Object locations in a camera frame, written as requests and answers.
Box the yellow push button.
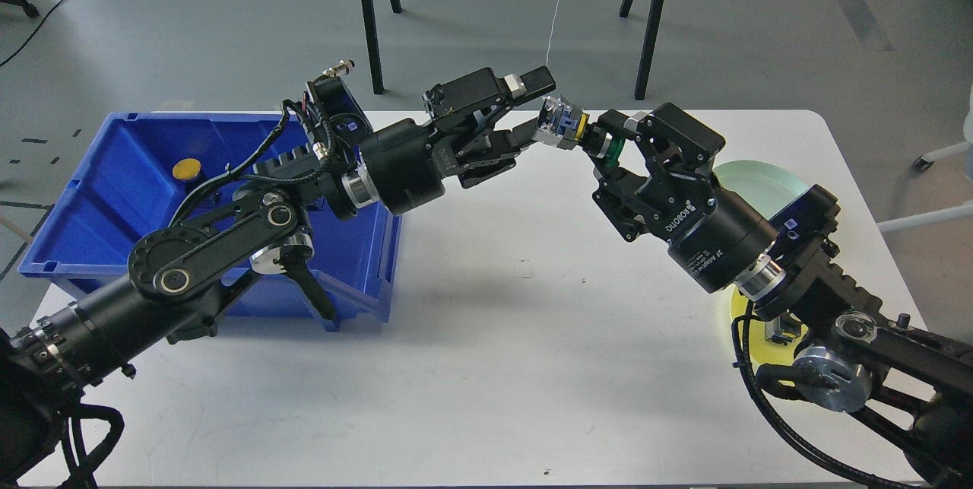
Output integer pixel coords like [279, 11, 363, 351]
[171, 157, 204, 184]
[764, 315, 803, 346]

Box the black tripod left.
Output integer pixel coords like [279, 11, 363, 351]
[353, 0, 404, 94]

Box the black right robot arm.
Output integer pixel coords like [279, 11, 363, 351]
[567, 103, 972, 488]

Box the green push button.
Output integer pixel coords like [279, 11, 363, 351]
[531, 95, 623, 166]

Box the pale green plate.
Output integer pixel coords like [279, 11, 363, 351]
[715, 160, 810, 220]

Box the white cable on floor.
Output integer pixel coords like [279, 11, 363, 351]
[544, 0, 572, 71]

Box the blue plastic bin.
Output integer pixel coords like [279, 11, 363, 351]
[17, 113, 402, 331]

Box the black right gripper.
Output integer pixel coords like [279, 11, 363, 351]
[586, 102, 776, 293]

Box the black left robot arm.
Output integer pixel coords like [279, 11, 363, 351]
[2, 60, 556, 488]

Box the yellow plate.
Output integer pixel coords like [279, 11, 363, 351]
[728, 284, 807, 372]

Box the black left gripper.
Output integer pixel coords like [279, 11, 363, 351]
[360, 66, 556, 216]

● **Exercise brief**: Which lines of the data contain the word "left"? Copy each one.

● **Written answer**:
Box the black tripod left.
Box the black left robot arm.
Box the black left gripper.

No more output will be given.